Le conte de Blanche-Neige, tel qu’il fut mis en forme par les frères Grimm, a très tôt titillé les cinéastes aux quatre coins du monde. Mais la vision qu’en offrit Walt Disney à la fin des années 30 marqua tant les esprits qu’elle devint le mètre étalon en la matière. Les autres adaptations s’y conformèrent donc naturellement, malgré quelques variantes audacieuses comme le Blanche Neige de Michael Cohn, dont la noirceur glaciale était soutenue par le jeu savoureux de Sigourney Weaver en reine maléfique. Le parti pris de Rupert Sanders et Evan Daugherty, respectivement réalisateur et scénariste de Blanche-Neige et le Chasseur, puise son originalité dans la multiplicité de ses sources d’inspiration.

Quelque part à mi-chemin entre l’heroïc-fantasy de Peter Jackson et la féerie écologique d’Hayao Miyazaki, cette relecture sombre du mythe n’évacue pas pour autant les motifs principaux édictés par le dessin animé de Disney. Ainsi retrouve-t-on le miroir parlant, les bois sombres tapissés de regards inquiétants, la forêt enchantée peuplée d’animaux magiques, les sept nains mineurs, la pomme empoisonnée ou encore l’ultime baiser résurrecteur. La réussite magistrale de ce premier long-métrage (Sanders n’avait jusqu’alors réalisé qu’une poignée de courts-métrages et de spots publicitaires) réside en grande partie dans sa capacité à fusionner ces influences distinctes en un tout cohérent, à les parer d’une direction artistique somptueuse et à complexifier les liens unissant des personnages qu’on ne connaissait jusqu’alors qu’archétypaux.

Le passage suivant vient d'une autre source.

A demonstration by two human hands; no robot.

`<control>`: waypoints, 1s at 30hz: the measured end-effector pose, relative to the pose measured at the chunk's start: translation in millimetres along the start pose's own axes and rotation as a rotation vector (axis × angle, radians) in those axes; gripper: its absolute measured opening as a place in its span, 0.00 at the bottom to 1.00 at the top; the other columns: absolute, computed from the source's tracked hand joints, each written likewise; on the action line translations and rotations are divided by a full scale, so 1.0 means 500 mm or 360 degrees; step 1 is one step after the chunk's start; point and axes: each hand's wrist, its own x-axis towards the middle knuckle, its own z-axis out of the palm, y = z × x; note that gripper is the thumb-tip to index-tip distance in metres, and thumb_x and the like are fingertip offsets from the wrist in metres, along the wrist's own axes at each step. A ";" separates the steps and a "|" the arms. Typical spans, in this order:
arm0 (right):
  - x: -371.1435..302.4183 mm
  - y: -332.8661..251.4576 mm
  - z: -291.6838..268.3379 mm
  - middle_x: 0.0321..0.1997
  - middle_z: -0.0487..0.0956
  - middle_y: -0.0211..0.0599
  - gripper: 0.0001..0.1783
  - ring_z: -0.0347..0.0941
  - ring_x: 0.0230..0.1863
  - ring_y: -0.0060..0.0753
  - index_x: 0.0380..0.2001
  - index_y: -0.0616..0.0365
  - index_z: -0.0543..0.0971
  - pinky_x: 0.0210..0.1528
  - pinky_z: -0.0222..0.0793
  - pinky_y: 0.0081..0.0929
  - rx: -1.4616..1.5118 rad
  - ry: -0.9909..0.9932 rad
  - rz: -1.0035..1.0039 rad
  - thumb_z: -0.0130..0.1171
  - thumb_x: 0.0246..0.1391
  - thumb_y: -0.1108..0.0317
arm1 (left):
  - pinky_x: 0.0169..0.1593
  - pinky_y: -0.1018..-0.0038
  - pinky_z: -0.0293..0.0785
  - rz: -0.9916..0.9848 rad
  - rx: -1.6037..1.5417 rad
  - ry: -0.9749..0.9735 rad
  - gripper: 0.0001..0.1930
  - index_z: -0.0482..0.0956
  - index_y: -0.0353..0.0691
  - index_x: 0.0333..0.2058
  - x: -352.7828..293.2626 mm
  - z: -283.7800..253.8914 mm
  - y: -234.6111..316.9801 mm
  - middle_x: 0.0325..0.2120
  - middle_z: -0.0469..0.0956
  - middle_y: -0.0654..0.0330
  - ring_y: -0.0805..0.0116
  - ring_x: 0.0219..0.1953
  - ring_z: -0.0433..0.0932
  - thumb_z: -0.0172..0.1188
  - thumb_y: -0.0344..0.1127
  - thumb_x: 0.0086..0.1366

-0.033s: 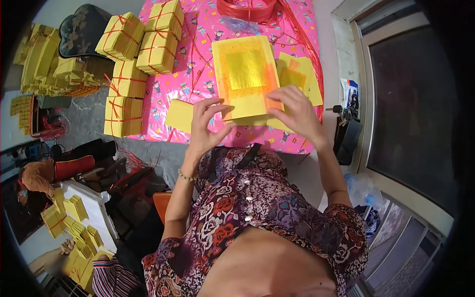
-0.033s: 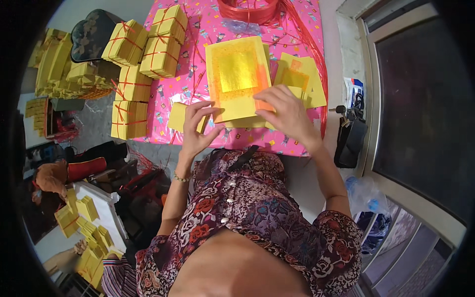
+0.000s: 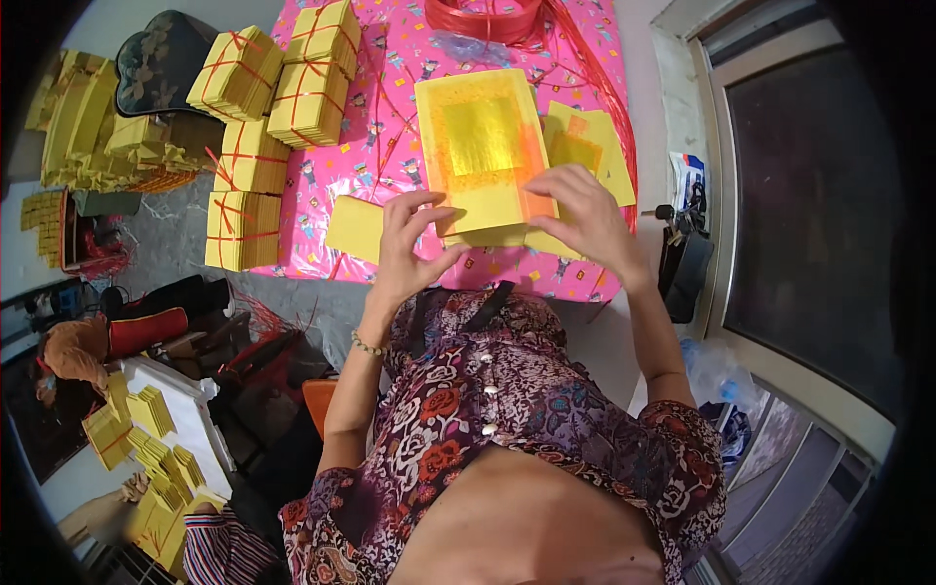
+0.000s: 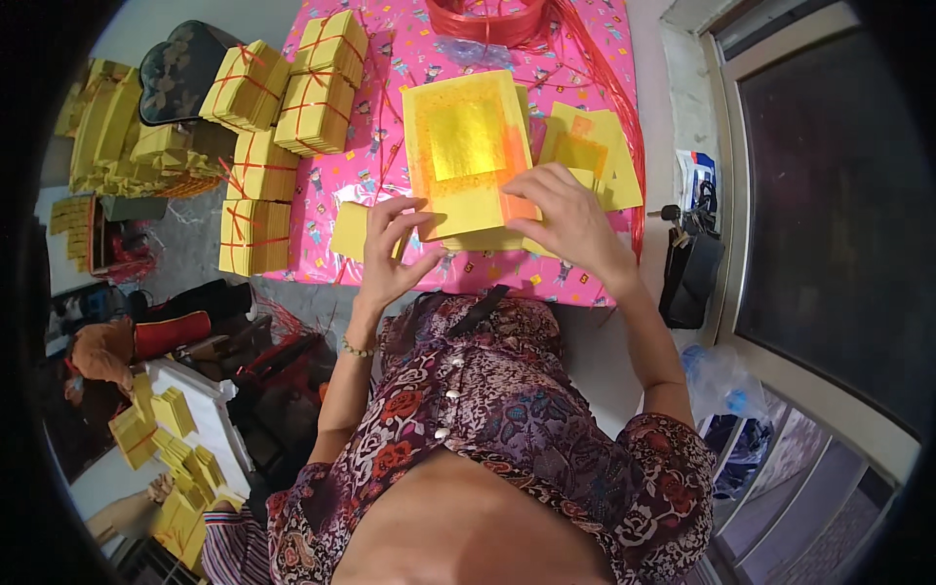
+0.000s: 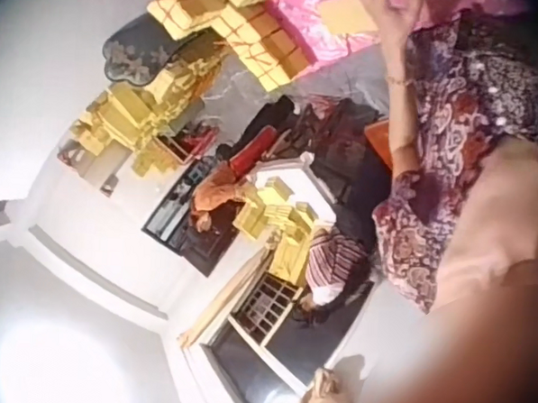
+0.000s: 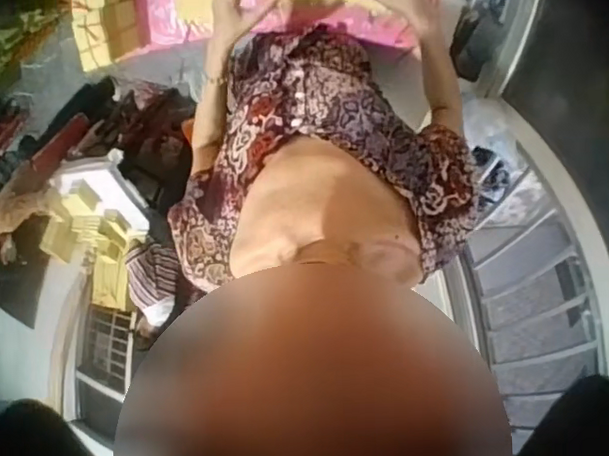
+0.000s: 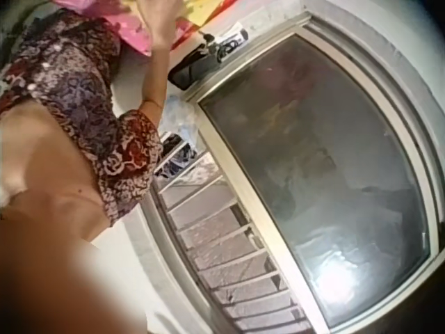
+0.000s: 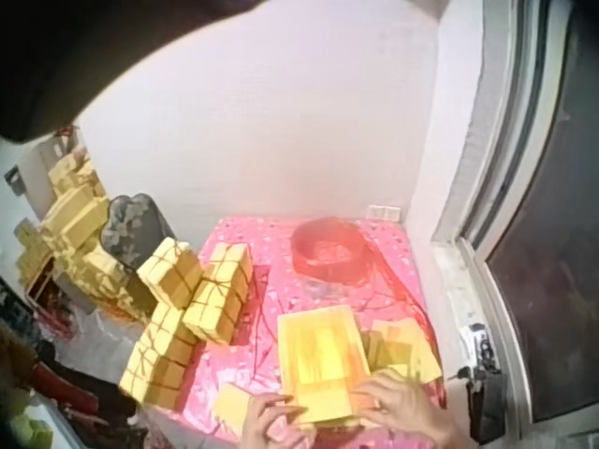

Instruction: Stacking and counting sheets of yellow joss paper.

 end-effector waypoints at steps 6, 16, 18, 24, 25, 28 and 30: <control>-0.011 0.041 -0.008 0.46 0.76 0.36 0.18 0.71 0.51 0.41 0.40 0.58 0.78 0.51 0.69 0.35 -0.0271 -0.0186 -0.0147 0.68 0.45 0.64 | 0.54 0.60 0.69 0.0178 0.0216 -0.0091 0.18 0.80 0.44 0.40 0.016 0.022 -0.011 0.44 0.73 0.57 0.54 0.53 0.69 0.72 0.36 0.48; 0.002 0.055 -0.008 0.39 0.78 0.35 0.08 0.74 0.44 0.38 0.31 0.58 0.83 0.46 0.70 0.33 -0.0061 -0.0196 -0.0080 0.65 0.50 0.65 | 0.49 0.64 0.72 -0.0039 0.0082 0.0066 0.07 0.85 0.41 0.29 0.017 0.027 -0.002 0.34 0.80 0.58 0.57 0.48 0.75 0.70 0.33 0.51; 0.004 0.059 -0.005 0.38 0.78 0.36 0.08 0.74 0.43 0.37 0.30 0.58 0.83 0.45 0.70 0.32 -0.0009 -0.0199 -0.0036 0.64 0.50 0.66 | 0.49 0.65 0.72 -0.0132 0.0044 0.0113 0.06 0.85 0.40 0.28 0.017 0.030 0.002 0.33 0.81 0.58 0.58 0.46 0.75 0.70 0.33 0.51; 0.007 0.068 0.001 0.38 0.78 0.35 0.12 0.73 0.43 0.39 0.29 0.60 0.83 0.46 0.69 0.35 0.0074 -0.0213 0.0047 0.63 0.52 0.62 | 0.49 0.66 0.70 -0.0232 -0.0002 0.0144 0.05 0.85 0.40 0.28 0.018 0.034 0.005 0.32 0.81 0.59 0.59 0.45 0.75 0.69 0.33 0.51; 0.007 0.067 0.001 0.38 0.78 0.35 0.12 0.73 0.43 0.38 0.29 0.60 0.83 0.46 0.69 0.35 0.0088 -0.0212 0.0068 0.63 0.52 0.61 | 0.49 0.66 0.70 -0.0232 -0.0002 0.0143 0.05 0.85 0.40 0.28 0.018 0.034 0.006 0.32 0.81 0.59 0.59 0.45 0.75 0.69 0.33 0.51; 0.008 0.068 0.000 0.37 0.78 0.35 0.10 0.73 0.42 0.37 0.29 0.60 0.83 0.46 0.69 0.33 0.0093 -0.0211 0.0074 0.63 0.51 0.64 | 0.49 0.66 0.70 -0.0242 0.0012 0.0145 0.05 0.85 0.40 0.27 0.018 0.034 0.007 0.32 0.81 0.58 0.59 0.45 0.75 0.69 0.33 0.52; 0.009 0.068 0.001 0.37 0.78 0.35 0.08 0.74 0.42 0.36 0.30 0.59 0.83 0.46 0.69 0.31 0.0086 -0.0212 0.0059 0.63 0.51 0.66 | 0.49 0.66 0.70 -0.0235 0.0018 0.0146 0.05 0.85 0.39 0.27 0.018 0.034 0.005 0.32 0.81 0.58 0.59 0.45 0.75 0.69 0.33 0.51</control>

A ce titre, les trois rôles principaux, qui mirent beaucoup de temps à trouver leurs interprètes respectifs, sont magnifiquement campés par Kristen Stewart (une Blanche Neige qui a troqué sa robe de princesse contre la panoplie d’une combattante), Chris Hemsworth (déclinant certaines facettes du héros tourmenté qu’il incarnait dans Thor) et Charlize Theron (effrayante sous la défroque d’une reine Ravenna qui n’a rien à envier à la comtesse Bathory). L’univers de Blanche-Neige et le Chasseur est d’abord empreint de réalisme. Nous sommes sur une terre médiévale tangible, que Rupert Sanders nous décrit sans fioritures. Mais lorsque la blanche héroïne échappe à l’emprise de sa vampirique belle-mère, le fantastique s’immisce partout. Deux forêts antithétiques s’y succèdent.

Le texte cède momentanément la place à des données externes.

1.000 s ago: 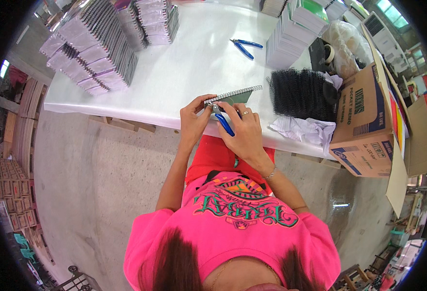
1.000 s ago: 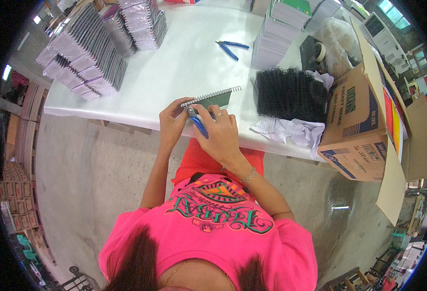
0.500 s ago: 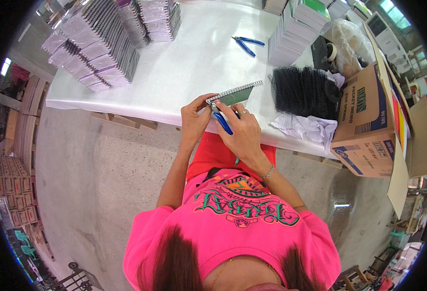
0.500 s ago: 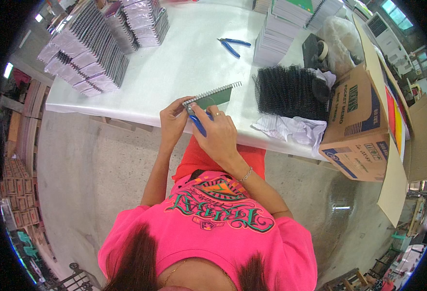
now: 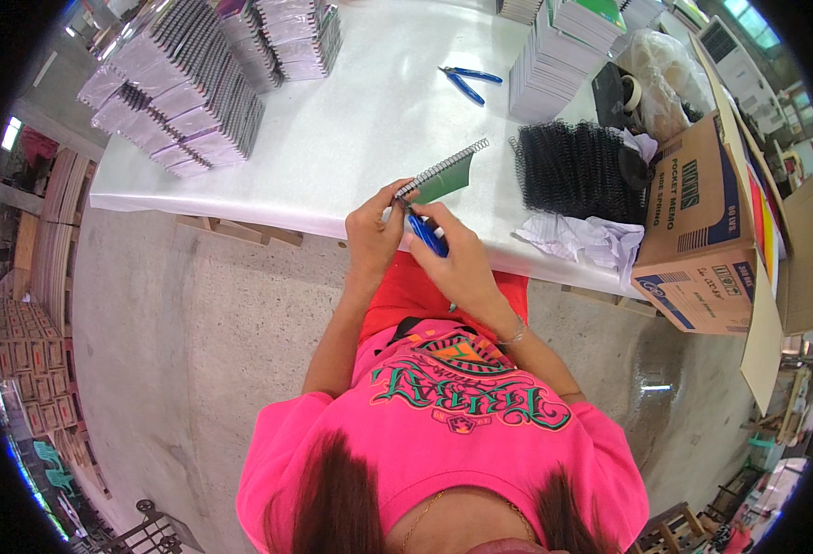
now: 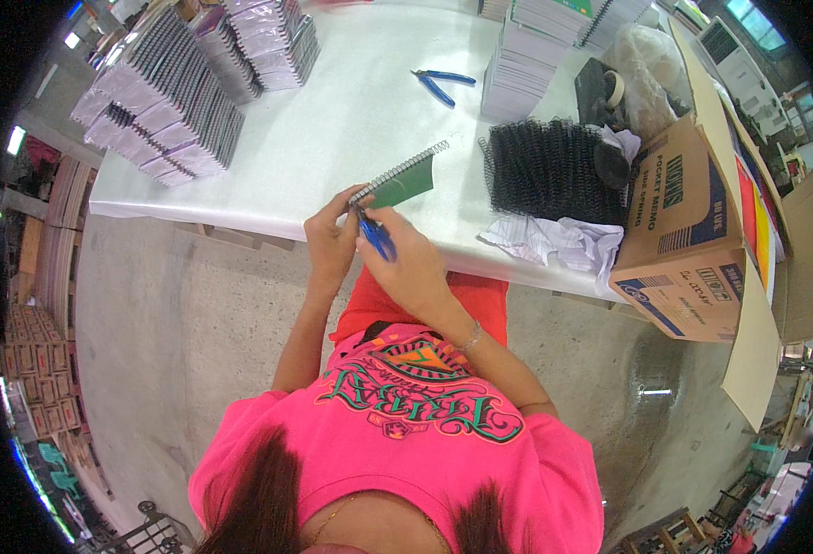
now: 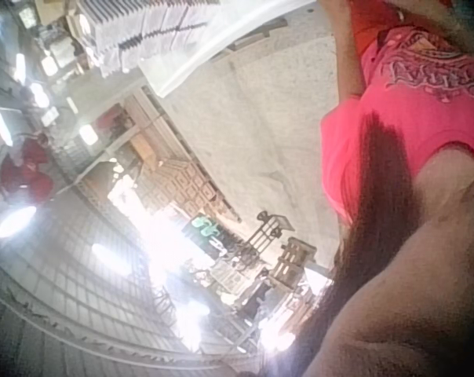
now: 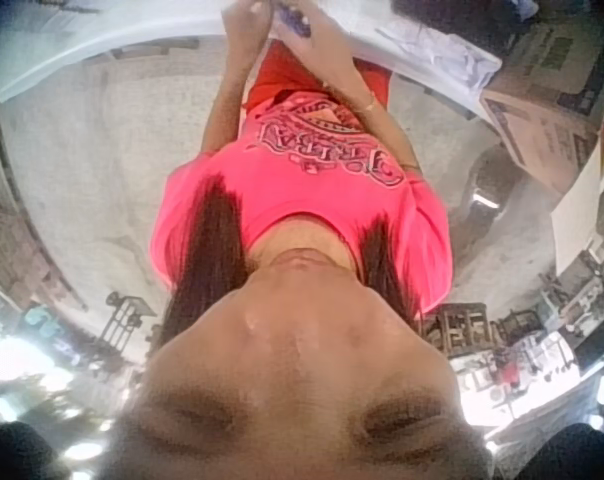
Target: The person assembles spiral-bound notebooks by inserting metal coils into the punched holes of green covers. They use pliers to secure the coils and place the finished notebooks into a stack. The workspace includes stacks of covers, coils, and tools on a white table.
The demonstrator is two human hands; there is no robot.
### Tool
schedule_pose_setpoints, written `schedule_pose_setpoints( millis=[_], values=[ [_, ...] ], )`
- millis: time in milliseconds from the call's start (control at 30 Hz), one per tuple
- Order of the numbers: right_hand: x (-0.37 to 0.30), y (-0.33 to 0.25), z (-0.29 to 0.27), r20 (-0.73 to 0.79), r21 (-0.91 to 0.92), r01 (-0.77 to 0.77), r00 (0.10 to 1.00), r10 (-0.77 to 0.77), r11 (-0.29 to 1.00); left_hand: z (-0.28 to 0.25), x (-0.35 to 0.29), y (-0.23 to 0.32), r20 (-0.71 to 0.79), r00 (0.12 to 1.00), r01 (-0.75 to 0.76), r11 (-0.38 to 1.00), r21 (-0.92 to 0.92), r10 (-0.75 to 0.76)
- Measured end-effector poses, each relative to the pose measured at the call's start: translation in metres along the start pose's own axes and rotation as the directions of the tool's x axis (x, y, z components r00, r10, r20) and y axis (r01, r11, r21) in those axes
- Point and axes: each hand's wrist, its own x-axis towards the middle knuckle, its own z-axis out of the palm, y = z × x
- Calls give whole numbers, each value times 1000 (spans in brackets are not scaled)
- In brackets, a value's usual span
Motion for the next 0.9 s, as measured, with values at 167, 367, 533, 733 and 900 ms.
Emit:
schedule_pose_setpoints(
  millis=[167, 367, 533, 733, 900],
  values=[
    [5, -3, -12, 255, 403, -230, 958, 133, 886, 2, -1, 12, -11, 1000, -1, 999, 42, 1],
    [21, 16, -41, -75, -352, 72, 992, -105, 933, -23, 29, -3, -213, 968, 113, 988, -105, -134],
    [42, 70, -67, -224, -769, 122, 867, -444, 627, -84, 67, -51, -428, 879, 178, 977, -113, -210],
    [99, -15, -166, -404, -776, 122, 657, -636, 619, -104, 69, -70, -464, 869, 276, 947, 164, -173],
    [168, -58, -253, -598, -625, 187, 510, -619, 758, -111, 70, -72, -361, 918, 317, 849, 422, -163]
  ],
)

La première, noire, mourante, en décomposition, pullule de créatures répugnantes et d’eaux stagnantes. Elle abrite également un monstre titanesque que n’aurait pas renié Ray Harryhausen et qui nous donne droit à une spectaculaire séquence de combat épique. La seconde, féerique, lumineuse et gorgée de vie, nous émerveille par la richesse de son bestiaire, fusion incroyable entre la faune et la flore. Les carapaces des tortues y sont couvertes de fleurs, les bois des cerfs ressemblent à des arbres séculaires, et les poitrines des oiseaux abritent des elfes facétieux. Peu à peu, le récit s’achemine vers un affrontement épique, ou l’héroïne mène les troupes telle une Jeanne d’Arc exaltée. Blanche-Neige et le Chasseur excelle ainsi là où l’Alice au Pays des Merveilles de Tim Burton échouait, muant avec panache une figure classique du conte de fée en superbe icône guerrière.